La luce ora penetra dalle finestre socchiuse per allontanare il caldo di agosto ed illumina il salotto. La badante arriva con un vassoio di biscotti secchi. “Conoscevo benissimo anche Renato Ricci, il capo dell’Opera Balilla. Veniva spesso ad Orvieto per visitare la Smef. Spesso ero fuori per le esibizioni: ricordo Tunisi, una città molto bella, e Tripoli. Nell’albergo dove restammo alcuni giorni a Tripoli vidi Italo Balbo, che all’epoca era Governatore Generale della Libia”.
Con lo scoppio della seconda guerra mondiale le cose cambiano. Come un potente vortice che tutto ingloba, la guerra crea sofferenza, ma a volte incrocia i destini, fa nascere nuovi amori e può cambiare la vita di una persona.
“Dopo l’annessione italiana della Grecia, si erano verificati dei problemi tra gli italiani lì presenti ed i tedeschi. Per cercare di contenere la grande miseria che c’era ad Atene, l’Opera Balilla aveva deciso l’invio di piroscafi carichi di generi alimentari. Per sorvegliare sull’arrivo degli aiuti fui mandata anche io. Ricordo bene la sofferenza che c’era nelle strade di Atene. “Pinao, pinao”, si sentiva ripetere, “ho fame, ho fame”. Anche la prepotenza dei tedeschi me la ricordo bene: io avevo un pass col quale potevo fermare le auto e salire a bordo per spostarmi da una parte all’altra della città. Una volta preferii far salire una donna con un bambino in braccio al posto mio. Ma un ufficiale tedesco che era in auto cominciò a gridare di no, impedendo alla donna di entrare. L’autista, che era greco, non sapeva cosa fare, allora il tedesco gli diede uno schiaffo. Io non mi contenei più e iniziai ad alzare la voce dicendo che ero una cittadina italiana. Alla fine la spuntai io: la donna col bambino salirono sulla macchina”.
Ad Atene Fernanda conobbe anche il suo futuro marito. L’ingegnere Alfredo Caivano era nato nel 1913 a Costantinopoli. Suo padre, anch’egli ingegnere, era arrivato nella capitale turca dal sud Italia, al seguito di una società inglese incaricata della costruzione della strada tra Atene e Costantinopoli.
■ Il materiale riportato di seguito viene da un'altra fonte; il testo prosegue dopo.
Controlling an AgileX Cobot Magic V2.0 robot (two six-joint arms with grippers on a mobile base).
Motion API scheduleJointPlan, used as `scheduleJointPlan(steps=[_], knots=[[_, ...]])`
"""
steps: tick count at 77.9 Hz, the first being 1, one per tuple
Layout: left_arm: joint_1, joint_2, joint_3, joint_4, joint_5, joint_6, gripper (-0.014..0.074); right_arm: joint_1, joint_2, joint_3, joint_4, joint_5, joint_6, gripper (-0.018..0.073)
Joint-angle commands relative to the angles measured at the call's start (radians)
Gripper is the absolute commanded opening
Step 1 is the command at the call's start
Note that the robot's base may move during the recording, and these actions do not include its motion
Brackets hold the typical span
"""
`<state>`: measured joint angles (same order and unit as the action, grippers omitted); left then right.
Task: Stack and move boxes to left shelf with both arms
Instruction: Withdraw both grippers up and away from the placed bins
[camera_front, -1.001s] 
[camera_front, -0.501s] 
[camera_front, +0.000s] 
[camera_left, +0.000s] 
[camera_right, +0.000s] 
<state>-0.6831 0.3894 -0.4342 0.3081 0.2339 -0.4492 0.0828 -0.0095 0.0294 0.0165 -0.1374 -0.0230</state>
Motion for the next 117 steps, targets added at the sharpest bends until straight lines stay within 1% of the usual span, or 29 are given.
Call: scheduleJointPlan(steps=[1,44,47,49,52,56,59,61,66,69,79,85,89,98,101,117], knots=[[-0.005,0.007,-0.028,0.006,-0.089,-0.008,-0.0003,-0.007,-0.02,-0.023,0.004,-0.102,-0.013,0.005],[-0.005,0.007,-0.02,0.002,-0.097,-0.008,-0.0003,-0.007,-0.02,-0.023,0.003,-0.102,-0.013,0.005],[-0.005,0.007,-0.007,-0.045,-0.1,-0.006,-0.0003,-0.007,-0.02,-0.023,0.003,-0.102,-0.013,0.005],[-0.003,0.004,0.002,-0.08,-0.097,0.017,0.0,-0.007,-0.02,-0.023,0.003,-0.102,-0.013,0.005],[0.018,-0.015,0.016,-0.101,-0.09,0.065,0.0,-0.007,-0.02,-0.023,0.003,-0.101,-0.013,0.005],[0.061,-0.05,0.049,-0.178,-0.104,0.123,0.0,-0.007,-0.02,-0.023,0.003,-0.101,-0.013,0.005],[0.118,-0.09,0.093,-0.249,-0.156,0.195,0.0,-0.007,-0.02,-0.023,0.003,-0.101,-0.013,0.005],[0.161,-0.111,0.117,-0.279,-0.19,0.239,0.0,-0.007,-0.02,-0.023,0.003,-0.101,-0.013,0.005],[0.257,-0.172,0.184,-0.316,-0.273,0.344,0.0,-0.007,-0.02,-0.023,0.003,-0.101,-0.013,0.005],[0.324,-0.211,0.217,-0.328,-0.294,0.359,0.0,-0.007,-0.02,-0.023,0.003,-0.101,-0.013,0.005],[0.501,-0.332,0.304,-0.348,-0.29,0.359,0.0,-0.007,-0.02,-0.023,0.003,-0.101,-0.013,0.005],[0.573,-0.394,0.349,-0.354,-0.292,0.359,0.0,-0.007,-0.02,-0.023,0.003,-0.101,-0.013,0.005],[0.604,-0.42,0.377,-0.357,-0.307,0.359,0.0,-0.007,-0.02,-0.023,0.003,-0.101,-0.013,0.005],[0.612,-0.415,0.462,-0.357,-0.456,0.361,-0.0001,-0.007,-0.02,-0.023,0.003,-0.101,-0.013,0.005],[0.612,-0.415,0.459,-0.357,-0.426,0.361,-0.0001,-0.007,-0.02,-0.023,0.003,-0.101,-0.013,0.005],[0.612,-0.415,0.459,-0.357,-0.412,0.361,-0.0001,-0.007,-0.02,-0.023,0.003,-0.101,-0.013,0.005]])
Lì aveva sposato una donna greca, ed erano nati quattro figli, tra cui Alfredo.
Fernanda lo conobbe all’aeroporto di Atene. “Stava parlando con il console italiano, per il quale aveva eseguito dei lavori. Dopo avermi visto, chiese al console notizie su di me. Più tardi si fece avanti e mi chiese chi fossi. “E a lei cosa le importa?”, risposi continuando a mettere a posto le mie cose. Poi cominciammo a frequentarci, mi fece conoscere le sue sorelle e alla fine ci fidanzammo. Nel 1942 ci sposammo nella cappella Kipsely, ad Atene, e andammo a vivere nella casa di Alfredo in via Bucarest”.
Dopo la guerra Fernanda ha continuato ad insegnare educazione fisica nelle scuole superiori di Orvieto, fino al pensionamento. Da allora vive nella sua casa di via Postierla, dove i ricordi di una vita densa di emozioni si affastellano e dove a colui che li ascolta piace farsene raccontare uno ad uno.